TRY IT:
Your task is to print every entry below exactly as given.

----

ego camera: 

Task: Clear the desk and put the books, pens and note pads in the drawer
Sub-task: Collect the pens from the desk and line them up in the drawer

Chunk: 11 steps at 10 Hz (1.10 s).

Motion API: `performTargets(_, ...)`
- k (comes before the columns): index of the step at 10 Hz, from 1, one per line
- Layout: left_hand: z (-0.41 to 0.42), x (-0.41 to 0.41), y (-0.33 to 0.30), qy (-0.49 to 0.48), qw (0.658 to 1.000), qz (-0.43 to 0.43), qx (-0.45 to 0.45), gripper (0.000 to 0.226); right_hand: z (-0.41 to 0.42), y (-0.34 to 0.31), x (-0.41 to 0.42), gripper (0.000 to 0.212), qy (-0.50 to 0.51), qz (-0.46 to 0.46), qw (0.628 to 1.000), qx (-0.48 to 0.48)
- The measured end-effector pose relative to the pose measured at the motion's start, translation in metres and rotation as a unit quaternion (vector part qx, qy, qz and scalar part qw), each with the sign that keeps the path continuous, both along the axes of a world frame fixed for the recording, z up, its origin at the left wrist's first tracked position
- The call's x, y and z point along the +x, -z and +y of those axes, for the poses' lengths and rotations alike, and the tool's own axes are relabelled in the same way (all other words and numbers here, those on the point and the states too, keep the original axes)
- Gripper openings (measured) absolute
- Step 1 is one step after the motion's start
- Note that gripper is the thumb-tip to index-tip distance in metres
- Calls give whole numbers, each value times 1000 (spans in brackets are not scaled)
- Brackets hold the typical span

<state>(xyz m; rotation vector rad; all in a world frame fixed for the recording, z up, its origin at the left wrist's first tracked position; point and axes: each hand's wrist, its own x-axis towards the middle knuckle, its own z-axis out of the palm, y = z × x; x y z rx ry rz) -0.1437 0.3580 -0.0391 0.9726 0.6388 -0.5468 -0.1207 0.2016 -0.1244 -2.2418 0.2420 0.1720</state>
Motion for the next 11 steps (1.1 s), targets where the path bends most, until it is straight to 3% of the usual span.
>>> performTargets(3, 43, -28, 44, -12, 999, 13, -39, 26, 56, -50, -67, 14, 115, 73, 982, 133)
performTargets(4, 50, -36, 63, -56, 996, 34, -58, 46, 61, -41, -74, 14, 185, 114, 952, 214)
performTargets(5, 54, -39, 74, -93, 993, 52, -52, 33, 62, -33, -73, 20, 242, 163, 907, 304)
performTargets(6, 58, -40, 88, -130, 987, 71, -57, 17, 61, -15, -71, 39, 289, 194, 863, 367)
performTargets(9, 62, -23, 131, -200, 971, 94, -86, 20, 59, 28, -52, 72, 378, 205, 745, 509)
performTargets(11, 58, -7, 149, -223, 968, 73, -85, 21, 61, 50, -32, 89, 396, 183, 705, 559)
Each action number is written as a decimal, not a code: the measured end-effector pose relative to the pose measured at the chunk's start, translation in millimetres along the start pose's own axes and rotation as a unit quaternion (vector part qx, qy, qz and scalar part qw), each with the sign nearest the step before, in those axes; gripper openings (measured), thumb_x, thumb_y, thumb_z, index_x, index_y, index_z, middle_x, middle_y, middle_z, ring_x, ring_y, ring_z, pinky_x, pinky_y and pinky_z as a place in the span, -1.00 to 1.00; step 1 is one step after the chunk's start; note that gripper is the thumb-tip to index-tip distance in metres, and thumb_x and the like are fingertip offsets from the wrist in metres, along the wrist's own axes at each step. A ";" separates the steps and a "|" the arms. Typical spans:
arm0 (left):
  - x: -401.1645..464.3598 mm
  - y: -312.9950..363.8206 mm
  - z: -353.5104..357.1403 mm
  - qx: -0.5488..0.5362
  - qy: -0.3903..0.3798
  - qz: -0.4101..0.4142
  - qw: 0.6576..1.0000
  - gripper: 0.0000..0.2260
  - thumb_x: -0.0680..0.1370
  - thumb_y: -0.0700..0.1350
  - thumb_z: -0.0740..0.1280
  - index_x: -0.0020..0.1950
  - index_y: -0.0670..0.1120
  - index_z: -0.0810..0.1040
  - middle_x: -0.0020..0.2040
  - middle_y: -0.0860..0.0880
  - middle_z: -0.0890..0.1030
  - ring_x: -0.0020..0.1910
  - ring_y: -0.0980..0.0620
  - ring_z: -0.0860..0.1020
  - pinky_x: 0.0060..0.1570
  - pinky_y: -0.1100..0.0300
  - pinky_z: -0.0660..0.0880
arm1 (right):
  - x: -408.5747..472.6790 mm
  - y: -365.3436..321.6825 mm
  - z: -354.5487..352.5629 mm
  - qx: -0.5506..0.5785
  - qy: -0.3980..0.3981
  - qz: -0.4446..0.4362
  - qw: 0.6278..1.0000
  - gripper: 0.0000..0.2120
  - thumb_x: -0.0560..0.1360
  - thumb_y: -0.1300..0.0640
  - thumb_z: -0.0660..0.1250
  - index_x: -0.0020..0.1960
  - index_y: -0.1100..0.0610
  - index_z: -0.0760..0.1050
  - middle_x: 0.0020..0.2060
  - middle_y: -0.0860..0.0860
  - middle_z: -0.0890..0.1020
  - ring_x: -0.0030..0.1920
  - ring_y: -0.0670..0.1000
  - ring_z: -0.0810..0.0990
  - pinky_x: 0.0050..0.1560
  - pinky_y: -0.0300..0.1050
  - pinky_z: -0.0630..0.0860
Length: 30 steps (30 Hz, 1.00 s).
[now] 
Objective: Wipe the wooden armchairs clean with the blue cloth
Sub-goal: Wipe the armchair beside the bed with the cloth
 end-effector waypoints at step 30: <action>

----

REPLY:
ego camera: 

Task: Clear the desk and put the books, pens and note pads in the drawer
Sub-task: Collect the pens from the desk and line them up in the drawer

Chunk: 11 steps at 10 Hz (1.10 s).

Motion API: `performTargets(_, ...)`
- k (comes before the columns): index of the step at 10 Hz, from 1, one per line
- Layout: left_hand: z (-0.41 to 0.42), x (-0.41 to 0.41), y (-0.33 to 0.30), qy (-0.49 to 0.48), qw (0.658 to 1.000), qz (-0.43 to 0.43), qx (-0.45 to 0.45), gripper (0.000 to 0.226); right_hand: z (-0.41 to 0.42), y (-0.34 to 0.31), x (-0.41 to 0.42), gripper (0.000 to 0.212), qy (-0.50 to 0.51), qz (-0.46 to 0.46), qw (0.628 to 1.000), qx (-0.48 to 0.48)
- The measured end-effector pose relative to the pose measured at the motion's start, translation in metres and rotation as a unit quaternion (vector part qx, qy, qz and scalar part qw), each with the sign that keeps the path continuous, both along the axes of a world frame fixed for the recording, z up, its origin at the left wrist's first tracked position
- The call's x, y and z point along the +x, -z and +y of those axes, for the poses' lengths and rotations alike, and the tool's own axes are relabelled in the same way (all other words and numbers here, those on the point and the states too, keep the original axes)
- Gripper openings (measured) absolute
- Step 1 is one step after the motion's start
- Note that gripper is the thumb-tip to index-tip distance in metres
- Calls give whole numbers, each value times 1000 (spans in brackets are not scaled)
- Brackets hold the typical span

<state>(xyz m; rotation vector rad; all in a world frame fixed for the recording, z up, its origin at the left wrist's first tracked position; point and axes: each hand's wrist, its own x-axis towards the middle knuckle, its own z-axis out of the palm, y = z × x; x y z rx ry rz) -0.1437 0.3580 -0.0391 0.9726 0.6388 -0.5468 -0.1207 0.2016 -0.1244 -2.2418 0.2420 0.1720</state>
Motion for the next 11 steps (1.1 s), targets where the path bends most, until it is straight to 3% of the usual span.
>>> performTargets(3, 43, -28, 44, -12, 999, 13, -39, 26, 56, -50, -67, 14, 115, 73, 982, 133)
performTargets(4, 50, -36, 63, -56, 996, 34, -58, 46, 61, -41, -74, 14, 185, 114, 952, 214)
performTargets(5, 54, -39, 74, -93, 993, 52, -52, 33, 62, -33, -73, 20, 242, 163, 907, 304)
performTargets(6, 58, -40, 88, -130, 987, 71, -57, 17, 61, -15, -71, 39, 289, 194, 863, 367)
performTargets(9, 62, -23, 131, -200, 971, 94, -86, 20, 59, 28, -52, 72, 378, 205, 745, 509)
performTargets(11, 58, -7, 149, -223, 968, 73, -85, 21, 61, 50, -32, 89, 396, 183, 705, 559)
Each action number is written as a decimal, not a code: the measured end-effector pose relative to the pose measured at the chunk's start, translation in millimetres along the start pose's own axes and rotation as a unit quaternion (vector part qx, qy, qz and scalar part qw), each with the sign nearest the step before, in those axes; gripper openings (measured), thumb_x, thumb_y, thumb_z, index_x, index_y, index_z, middle_x, middle_y, middle_z, ring_x, ring_y, ring_z, pinky_x, pinky_y and pinky_z as a place in the span, -1.00 to 1.00; step 1 is one step after the chunk's start; note that gripper is the thumb-tip to index-tip distance in metres, and thumb_x and the like are fingertip offsets from the wrist in metres, along the wrist's own axes at each step. A ";" separates the steps and a "|" the arms. Typical spans:
arm0 (left):
  - x: -401.1645..464.3598 mm
  - y: -312.9950..363.8206 mm
  - z: -353.5104..357.1403 mm
  - qx: -0.5488..0.5362
  - qy: -0.3903..0.3798
  - qz: -0.4101..0.4142
  - qw: 0.6576..1.0000
  - gripper: 0.0000..0.2260
  - thumb_x: -0.0680..0.1370
  - thumb_y: -0.0700..0.1350
  - thumb_z: -0.0740..0.1280
  - index_x: -0.0020..0.1950
  - index_y: -0.0670..0.1120
  - index_z: -0.0810..0.1040
  - middle_x: -0.0020..0.2040
  - middle_y: -0.0860..0.0880
  - middle_z: -0.0890..0.1030
  - ring_x: -0.0020..0.1910
  - ring_y: -0.0980..0.0620
  - ring_z: -0.0860..0.1020
  - pinky_x: 0.0060..0.1570
  - pinky_y: -0.1100..0.0300
  - pinky_z: -0.0660..0.0880
arm1 (right):
  - x: -408.5747..472.6790 mm
  - y: -365.3436..321.6825 mm
  - z: -354.5487..352.5629 mm
  - qx: -0.5506..0.5785
  - qy: -0.3980..0.3981
  - qz: -0.4446..0.4362
  - qw: 0.6278..1.0000
  - gripper: 0.0000..0.2120
  - thumb_x: -0.0560..0.1360
  - thumb_y: -0.1300..0.0640
  - thumb_z: -0.0660..0.1250
  - index_x: -0.0020..0.1960
  - index_y: -0.1100..0.0610
  - index_z: -0.0760..0.1050
  - middle_x: 0.0020..0.2060
  - middle_y: -0.0860..0.0860
  - middle_z: -0.0890..0.1020
  - ring_x: -0.0030..0.1920
  - ring_y: -0.0670..0.1000
  - ring_z: -0.0810..0.0990
  - pinky_x: 0.0050..0.1560
  - pinky_y: -0.0300..0.1050
  - pinky_z: -0.0630..0.0860
Length: 30 steps (30 Hz, 1.00 s).
[now] 
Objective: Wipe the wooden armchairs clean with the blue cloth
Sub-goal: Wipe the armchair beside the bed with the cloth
 end-effector waypoints at step 30: <action>

Now the exercise is complete.